One method that is highly effective at automatically generating rule bases, capable of classifying and predicting values from smaller data sets is decision trees. However, while in theory decision trees could scale effectively to larger databases, due to only having n(log n) complexity, they suffer from requiring the training set to be resident in memory (Han and Kamber 2001). More recent systems such as SLIQ and SPRINT have attempted to address this issue.

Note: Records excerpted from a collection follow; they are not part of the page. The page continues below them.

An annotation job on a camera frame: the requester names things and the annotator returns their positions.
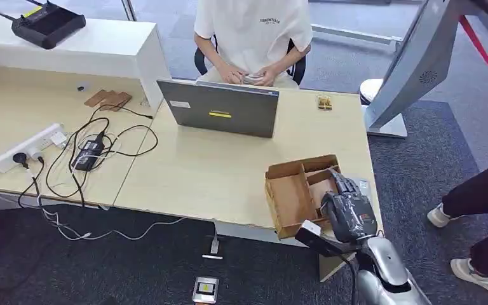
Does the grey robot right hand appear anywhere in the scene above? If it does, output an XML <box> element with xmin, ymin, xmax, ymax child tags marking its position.
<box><xmin>320</xmin><ymin>167</ymin><xmax>379</xmax><ymax>245</ymax></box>

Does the person's left hand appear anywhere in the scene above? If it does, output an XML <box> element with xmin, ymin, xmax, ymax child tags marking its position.
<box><xmin>253</xmin><ymin>64</ymin><xmax>282</xmax><ymax>88</ymax></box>

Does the person's right hand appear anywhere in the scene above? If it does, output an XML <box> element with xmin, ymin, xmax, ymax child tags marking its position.
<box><xmin>217</xmin><ymin>62</ymin><xmax>247</xmax><ymax>85</ymax></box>

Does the bundle of cards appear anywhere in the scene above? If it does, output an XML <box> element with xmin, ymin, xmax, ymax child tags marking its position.
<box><xmin>243</xmin><ymin>72</ymin><xmax>267</xmax><ymax>85</ymax></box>

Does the wooden compartment box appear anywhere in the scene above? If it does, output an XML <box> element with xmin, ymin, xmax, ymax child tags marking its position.
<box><xmin>264</xmin><ymin>154</ymin><xmax>342</xmax><ymax>241</ymax></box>

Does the black office chair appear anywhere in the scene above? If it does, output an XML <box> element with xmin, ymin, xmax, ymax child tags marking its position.
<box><xmin>194</xmin><ymin>36</ymin><xmax>307</xmax><ymax>86</ymax></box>

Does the grey laptop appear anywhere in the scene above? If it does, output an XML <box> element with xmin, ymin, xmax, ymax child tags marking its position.
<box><xmin>156</xmin><ymin>79</ymin><xmax>280</xmax><ymax>139</ymax></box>

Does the seated person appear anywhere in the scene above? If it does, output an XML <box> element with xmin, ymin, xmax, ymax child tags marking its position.
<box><xmin>193</xmin><ymin>0</ymin><xmax>313</xmax><ymax>89</ymax></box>

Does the desk leg panel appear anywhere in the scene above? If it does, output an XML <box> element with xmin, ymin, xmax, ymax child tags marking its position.
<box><xmin>318</xmin><ymin>252</ymin><xmax>356</xmax><ymax>283</ymax></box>

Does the white round base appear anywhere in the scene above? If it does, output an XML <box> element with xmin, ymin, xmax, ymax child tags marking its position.
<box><xmin>359</xmin><ymin>78</ymin><xmax>384</xmax><ymax>106</ymax></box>

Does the metal pole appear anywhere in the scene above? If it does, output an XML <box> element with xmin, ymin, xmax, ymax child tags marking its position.
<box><xmin>120</xmin><ymin>0</ymin><xmax>139</xmax><ymax>22</ymax></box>

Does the standing person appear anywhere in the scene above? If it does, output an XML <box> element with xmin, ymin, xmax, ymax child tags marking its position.
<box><xmin>426</xmin><ymin>153</ymin><xmax>488</xmax><ymax>295</ymax></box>

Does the white desk shelf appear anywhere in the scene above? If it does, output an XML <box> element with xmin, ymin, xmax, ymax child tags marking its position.
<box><xmin>0</xmin><ymin>10</ymin><xmax>172</xmax><ymax>114</ymax></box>

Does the grey display stand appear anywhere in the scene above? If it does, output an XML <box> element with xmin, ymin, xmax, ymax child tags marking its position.
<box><xmin>363</xmin><ymin>0</ymin><xmax>488</xmax><ymax>139</ymax></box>

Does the black power adapter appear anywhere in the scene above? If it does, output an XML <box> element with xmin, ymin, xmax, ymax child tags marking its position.
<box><xmin>72</xmin><ymin>131</ymin><xmax>106</xmax><ymax>172</ymax></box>

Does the silver device with yellow label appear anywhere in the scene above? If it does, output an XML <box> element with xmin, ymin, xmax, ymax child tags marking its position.
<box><xmin>191</xmin><ymin>276</ymin><xmax>220</xmax><ymax>305</ymax></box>

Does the black router with antennas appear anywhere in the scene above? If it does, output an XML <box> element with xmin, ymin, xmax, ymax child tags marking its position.
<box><xmin>0</xmin><ymin>0</ymin><xmax>88</xmax><ymax>50</ymax></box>

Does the red floor tape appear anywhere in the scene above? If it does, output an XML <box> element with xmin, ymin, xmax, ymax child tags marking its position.
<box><xmin>458</xmin><ymin>16</ymin><xmax>488</xmax><ymax>100</ymax></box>

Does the white power strip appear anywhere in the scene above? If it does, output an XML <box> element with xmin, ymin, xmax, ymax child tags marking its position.
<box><xmin>0</xmin><ymin>123</ymin><xmax>68</xmax><ymax>174</ymax></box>

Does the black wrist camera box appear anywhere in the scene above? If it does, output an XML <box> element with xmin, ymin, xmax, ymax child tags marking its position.
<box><xmin>294</xmin><ymin>219</ymin><xmax>348</xmax><ymax>258</ymax></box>

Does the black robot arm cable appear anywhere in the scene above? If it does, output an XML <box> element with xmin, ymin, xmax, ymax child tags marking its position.
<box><xmin>341</xmin><ymin>254</ymin><xmax>359</xmax><ymax>305</ymax></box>

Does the grey floor rail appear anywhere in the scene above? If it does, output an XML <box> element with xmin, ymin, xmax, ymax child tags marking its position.
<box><xmin>311</xmin><ymin>23</ymin><xmax>403</xmax><ymax>46</ymax></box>

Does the black adapter cable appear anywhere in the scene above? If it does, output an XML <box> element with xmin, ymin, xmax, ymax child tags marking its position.
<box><xmin>44</xmin><ymin>103</ymin><xmax>159</xmax><ymax>200</ymax></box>

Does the white cable connector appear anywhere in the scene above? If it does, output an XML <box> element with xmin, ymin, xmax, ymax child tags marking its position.
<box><xmin>201</xmin><ymin>235</ymin><xmax>224</xmax><ymax>261</ymax></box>

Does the white cable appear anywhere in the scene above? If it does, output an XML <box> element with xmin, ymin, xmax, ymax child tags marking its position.
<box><xmin>0</xmin><ymin>153</ymin><xmax>186</xmax><ymax>241</ymax></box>

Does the black plug with cable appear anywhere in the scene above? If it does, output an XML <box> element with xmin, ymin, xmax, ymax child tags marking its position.
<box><xmin>11</xmin><ymin>152</ymin><xmax>47</xmax><ymax>209</ymax></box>

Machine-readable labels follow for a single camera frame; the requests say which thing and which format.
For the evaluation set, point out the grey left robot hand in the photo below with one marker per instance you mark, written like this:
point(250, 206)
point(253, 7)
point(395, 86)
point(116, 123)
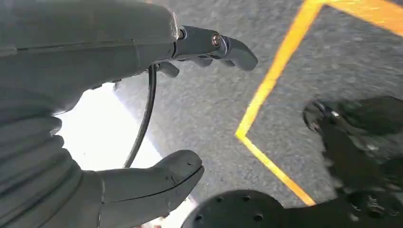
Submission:
point(78, 41)

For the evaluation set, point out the black robot foot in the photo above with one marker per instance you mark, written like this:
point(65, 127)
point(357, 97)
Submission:
point(352, 141)

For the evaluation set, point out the black robot leg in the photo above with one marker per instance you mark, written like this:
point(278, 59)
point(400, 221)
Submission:
point(239, 210)

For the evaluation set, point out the yellow floor tape marking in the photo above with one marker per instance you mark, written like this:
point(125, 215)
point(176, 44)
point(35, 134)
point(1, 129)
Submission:
point(267, 85)

However, they require pre-sorting of data sets as well as complex and expensive data structures that reduce their effectiveness with large training sets (Han and Kamber 2001).

Another application of rule based approaches in data mining is in combination with other classifiers. In these methods a number of classifiers can be trained or built separately then their various guesses combined to find the ultimate classification. Alternatively, classifiers can be chained as in stacking (Wolpert 1992) and cascading (Gama 1998) methods. These methods have multiple layers of classifiers where the results from the first layer classifiers are fed in as input to the second layer of classifiers (Estruch et al. 2003). It should be noted that the method developed in this thesis is a form of stacked classifier with the exception that the input into the second layer comes solely from the output of a single classifier in the first layer, rather than from multiple classifiers.

One of the primary drawbacks of stacking and cascading is that comprehensibility is generally lost. This is due to the subsequent layers only receiving attributes that are in terms of the previous layers conclusions (Estruch et al. 2003). This is potentially not the case in the method developed in this thesis due to their being a direct continuity between layers through the use of only a single classifier in the first layer. However, to prevent the scope of this thesis from expanding this is not explored further.